Hey Farmer, I think if you want a stone look, Stolloween's method would be the way to go!

Holy cow. That looks so real, like a photo of real stone. Stoll, I thought you were an uber-wizard with papier mache, but dayum... is there anything you _can't_ do?


----------



## davpolitics

*Question!*

Is there any way to do this on an interior wall? It says to do it flat on the ground, but I would prefer to just paint it right onto the existing wall rather than paneling. Also, for latex paint would you go with flat or semi-gloss? It's for my son's room. Thanks for any help!


----------



## STOLLOWEEN

davpolitics said:


> Is there any way to do this on an interior wall? It says to do it flat on the ground, but I would prefer to just paint it right onto the existing wall rather than paneling. Also, for latex paint would you go with flat or semi-gloss? It's for my son's room. Thanks for any help!


The technique can be done with existing walls, the main reason I suggested working with the "canvas" flat on the ground was to prevent the speckles from the spray bottles from running.

Maybe use a brush and thicker paint to create the speckles/granite texture...dip the end of a paintbrush or toothbrush in paint and run the tip of your finger over the bristles to splatter the paint on the wall. A little more time consuming than the spray bottle technique but it should work. Experiment.

I would recommend flat latex paint for this process.


----------



## fontgeek

Instead of using your finger to "fan" the bristles, try using a hair comb to fan them, this helps avoid losing so much paint from the brush, and helps guarantee that you will have a more consistent spray. Do multiple coats using different colors or shades, this will give the stone a much more realistic texture, and give you more opportunity to change the colors and textures. Really handy if you are using mis-mix paints from the paint stores.

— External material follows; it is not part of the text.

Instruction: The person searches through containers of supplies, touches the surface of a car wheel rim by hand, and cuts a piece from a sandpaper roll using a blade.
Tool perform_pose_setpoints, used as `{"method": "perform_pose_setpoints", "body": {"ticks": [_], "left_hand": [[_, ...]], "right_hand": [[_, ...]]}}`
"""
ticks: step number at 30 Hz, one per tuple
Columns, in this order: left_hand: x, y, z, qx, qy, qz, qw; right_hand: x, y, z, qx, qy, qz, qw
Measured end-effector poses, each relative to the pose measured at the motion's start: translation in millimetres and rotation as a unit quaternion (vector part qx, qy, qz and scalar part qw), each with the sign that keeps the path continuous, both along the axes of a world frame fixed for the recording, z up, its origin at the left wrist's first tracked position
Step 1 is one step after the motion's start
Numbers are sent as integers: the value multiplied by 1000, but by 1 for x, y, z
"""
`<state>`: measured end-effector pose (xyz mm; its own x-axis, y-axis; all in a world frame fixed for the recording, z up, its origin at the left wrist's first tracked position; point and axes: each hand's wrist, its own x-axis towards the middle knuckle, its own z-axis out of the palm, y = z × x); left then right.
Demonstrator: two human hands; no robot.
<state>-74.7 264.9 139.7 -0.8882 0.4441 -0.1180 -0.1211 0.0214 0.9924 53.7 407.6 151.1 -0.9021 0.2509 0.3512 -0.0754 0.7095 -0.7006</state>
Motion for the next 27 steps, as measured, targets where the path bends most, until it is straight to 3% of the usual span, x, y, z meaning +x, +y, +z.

If you have an airbrush or HVLP spray gun, try using a thicker paint and a low pressure setting, this will make the brush or gun spit and splatter the paint rather than doing it's normal smooth atomization. You can come back using a transparent white or dark gray to add shadows and highlights.

Adding seams, joints and grout or fitting lines with darker colors and shadows will help promote the illusion of a more three dimensional surface.

Adding veins, cracks and fissures will also help the look, just make sure that they run consistently with the grain or texture of the stone, if it has any.


----------